Metadata-Version: 2.4
Name: steer-learn
Version: 0.1.0
Summary: SKLearn extention for Markov models
Author-email: Miguel <miguel.melo@driverevel.com>
License: MIT
Requires-Python: >=3.8
Description-Content-Type: text/markdown
Requires-Dist: scikit-learn
Requires-Dist: numpy

# steer_learn

`steer_learn` is a lightweight **scikit-learn-compatible extension** for transition-based and sequence-aware learning.
It provides estimators for **absorbing Markov chains** and **hidden Markov models (HMMs)**, plus small preprocessing utilities for path-like sequential data.

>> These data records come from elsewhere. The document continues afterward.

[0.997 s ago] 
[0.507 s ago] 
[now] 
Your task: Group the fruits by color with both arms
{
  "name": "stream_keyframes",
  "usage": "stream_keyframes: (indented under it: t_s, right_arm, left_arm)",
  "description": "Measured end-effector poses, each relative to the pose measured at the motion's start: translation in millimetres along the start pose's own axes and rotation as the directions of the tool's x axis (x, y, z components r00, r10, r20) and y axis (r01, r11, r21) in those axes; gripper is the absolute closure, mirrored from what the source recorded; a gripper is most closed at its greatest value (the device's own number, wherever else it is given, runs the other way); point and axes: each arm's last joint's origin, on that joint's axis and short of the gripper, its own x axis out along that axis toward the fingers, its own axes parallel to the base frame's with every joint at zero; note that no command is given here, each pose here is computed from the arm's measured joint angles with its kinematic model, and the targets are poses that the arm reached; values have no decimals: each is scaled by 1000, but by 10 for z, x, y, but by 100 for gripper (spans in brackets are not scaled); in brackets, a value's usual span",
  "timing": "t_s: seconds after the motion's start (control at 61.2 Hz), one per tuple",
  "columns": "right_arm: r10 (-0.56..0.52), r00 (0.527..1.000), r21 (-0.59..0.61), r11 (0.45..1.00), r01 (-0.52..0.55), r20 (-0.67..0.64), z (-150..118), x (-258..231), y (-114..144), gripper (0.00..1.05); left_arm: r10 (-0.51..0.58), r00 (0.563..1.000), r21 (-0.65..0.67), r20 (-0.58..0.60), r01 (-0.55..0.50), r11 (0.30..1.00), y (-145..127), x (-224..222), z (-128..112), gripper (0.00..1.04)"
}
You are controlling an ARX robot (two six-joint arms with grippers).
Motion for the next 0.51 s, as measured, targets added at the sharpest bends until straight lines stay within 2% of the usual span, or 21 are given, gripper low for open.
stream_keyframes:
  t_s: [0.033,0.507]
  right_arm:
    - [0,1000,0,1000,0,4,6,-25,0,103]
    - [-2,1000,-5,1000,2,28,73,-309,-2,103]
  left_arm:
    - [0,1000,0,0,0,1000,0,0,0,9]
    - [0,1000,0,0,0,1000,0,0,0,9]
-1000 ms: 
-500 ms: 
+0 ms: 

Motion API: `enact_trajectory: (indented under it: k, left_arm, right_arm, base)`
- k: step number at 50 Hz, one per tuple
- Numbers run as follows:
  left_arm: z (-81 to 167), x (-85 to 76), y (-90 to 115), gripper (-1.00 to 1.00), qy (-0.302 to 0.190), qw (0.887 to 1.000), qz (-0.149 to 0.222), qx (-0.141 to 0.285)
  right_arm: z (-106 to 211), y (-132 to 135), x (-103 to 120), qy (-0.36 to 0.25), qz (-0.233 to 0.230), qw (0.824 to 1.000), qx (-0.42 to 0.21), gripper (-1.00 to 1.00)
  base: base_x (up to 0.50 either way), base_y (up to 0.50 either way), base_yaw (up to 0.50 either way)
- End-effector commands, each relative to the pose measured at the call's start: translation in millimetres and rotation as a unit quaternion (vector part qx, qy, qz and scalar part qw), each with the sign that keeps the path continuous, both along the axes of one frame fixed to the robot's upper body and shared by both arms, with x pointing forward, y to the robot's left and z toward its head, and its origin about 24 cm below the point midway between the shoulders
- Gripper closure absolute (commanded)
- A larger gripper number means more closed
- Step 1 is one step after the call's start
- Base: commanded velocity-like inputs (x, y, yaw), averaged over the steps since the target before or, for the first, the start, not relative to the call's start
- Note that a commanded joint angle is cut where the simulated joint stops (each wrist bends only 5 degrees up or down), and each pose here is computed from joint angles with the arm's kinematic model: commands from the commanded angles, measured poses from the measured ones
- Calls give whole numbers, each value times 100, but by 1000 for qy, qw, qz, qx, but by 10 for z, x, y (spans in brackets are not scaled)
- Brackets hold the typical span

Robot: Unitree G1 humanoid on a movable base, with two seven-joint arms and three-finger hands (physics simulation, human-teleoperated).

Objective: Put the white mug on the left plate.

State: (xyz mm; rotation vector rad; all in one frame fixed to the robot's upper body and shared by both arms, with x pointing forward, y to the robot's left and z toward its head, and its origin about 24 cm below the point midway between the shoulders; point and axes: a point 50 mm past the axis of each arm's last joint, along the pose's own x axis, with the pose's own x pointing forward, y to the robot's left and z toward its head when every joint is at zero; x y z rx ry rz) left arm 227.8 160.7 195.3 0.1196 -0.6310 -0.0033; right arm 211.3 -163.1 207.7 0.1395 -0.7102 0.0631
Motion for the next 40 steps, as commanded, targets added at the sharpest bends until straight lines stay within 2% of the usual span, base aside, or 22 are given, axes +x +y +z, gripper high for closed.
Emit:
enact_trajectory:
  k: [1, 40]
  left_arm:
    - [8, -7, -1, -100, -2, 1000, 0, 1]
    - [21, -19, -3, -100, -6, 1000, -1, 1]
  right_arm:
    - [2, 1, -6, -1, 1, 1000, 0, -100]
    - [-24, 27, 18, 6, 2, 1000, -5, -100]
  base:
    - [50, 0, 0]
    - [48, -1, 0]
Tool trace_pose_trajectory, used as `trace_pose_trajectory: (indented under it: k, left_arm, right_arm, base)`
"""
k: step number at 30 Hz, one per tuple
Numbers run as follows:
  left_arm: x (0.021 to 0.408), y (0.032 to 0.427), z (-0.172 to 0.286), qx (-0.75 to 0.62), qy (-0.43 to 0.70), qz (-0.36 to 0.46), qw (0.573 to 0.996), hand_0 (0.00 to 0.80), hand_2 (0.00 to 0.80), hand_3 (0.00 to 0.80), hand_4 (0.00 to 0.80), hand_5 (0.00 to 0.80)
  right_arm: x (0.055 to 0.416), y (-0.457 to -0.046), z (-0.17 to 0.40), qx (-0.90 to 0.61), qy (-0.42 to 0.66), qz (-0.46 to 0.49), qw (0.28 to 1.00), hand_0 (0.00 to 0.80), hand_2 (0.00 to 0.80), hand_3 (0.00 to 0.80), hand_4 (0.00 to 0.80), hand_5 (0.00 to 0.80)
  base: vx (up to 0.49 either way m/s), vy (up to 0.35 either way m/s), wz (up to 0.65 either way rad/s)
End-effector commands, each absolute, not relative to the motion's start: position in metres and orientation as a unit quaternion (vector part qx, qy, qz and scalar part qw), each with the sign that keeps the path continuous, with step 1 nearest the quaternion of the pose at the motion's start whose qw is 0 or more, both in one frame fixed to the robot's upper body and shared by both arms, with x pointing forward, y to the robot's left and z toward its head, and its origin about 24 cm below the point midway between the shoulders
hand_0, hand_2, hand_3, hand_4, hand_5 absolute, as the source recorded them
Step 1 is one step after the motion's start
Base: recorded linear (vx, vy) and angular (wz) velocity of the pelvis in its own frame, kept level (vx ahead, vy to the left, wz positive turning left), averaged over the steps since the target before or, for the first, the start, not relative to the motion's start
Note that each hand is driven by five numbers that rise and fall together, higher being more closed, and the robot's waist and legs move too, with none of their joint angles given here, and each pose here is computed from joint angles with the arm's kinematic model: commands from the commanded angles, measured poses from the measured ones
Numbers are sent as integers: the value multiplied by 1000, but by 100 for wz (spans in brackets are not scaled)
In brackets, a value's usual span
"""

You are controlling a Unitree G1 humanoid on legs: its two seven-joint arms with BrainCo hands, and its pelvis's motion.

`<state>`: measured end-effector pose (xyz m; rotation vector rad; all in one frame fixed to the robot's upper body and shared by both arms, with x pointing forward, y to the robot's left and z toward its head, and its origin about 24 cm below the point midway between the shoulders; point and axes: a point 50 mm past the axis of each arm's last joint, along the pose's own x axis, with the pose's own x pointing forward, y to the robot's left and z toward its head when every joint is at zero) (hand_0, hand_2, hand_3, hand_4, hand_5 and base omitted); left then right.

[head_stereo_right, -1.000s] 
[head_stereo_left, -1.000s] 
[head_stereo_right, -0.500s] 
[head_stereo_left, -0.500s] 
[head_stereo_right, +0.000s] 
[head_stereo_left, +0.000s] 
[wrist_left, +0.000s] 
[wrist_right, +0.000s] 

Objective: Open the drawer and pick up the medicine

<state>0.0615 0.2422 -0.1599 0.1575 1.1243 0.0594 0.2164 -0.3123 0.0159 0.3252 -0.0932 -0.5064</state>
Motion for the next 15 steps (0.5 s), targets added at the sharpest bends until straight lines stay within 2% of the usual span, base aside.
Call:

The package is designed to feel familiar to scikit-learn users:

- estimators inherit from `BaseEstimator`
- predictive models follow the `fit` / `predict` / `predict_proba` API
- transformers implement `fit` / `transform`
- components are easy to compose in sklearn-style workflows where their input/output contracts fit the task

## Why `steer_learn`?

Many real-world systems are naturally described as **state transitions**:

- navigation funnels
- user journey analysis
- workflow completion paths
- process mining
- discrete state machines
- sequence classification with previous-state context

`steer_learn` focuses on these settings with a simple API and minimal dependencies.

## Features

### Estimators

- **`MarkovAbsorbingModel`**  
  Learns transition probabilities for a Markov chain with absorbing states and predicts the most likely absorbing outcome.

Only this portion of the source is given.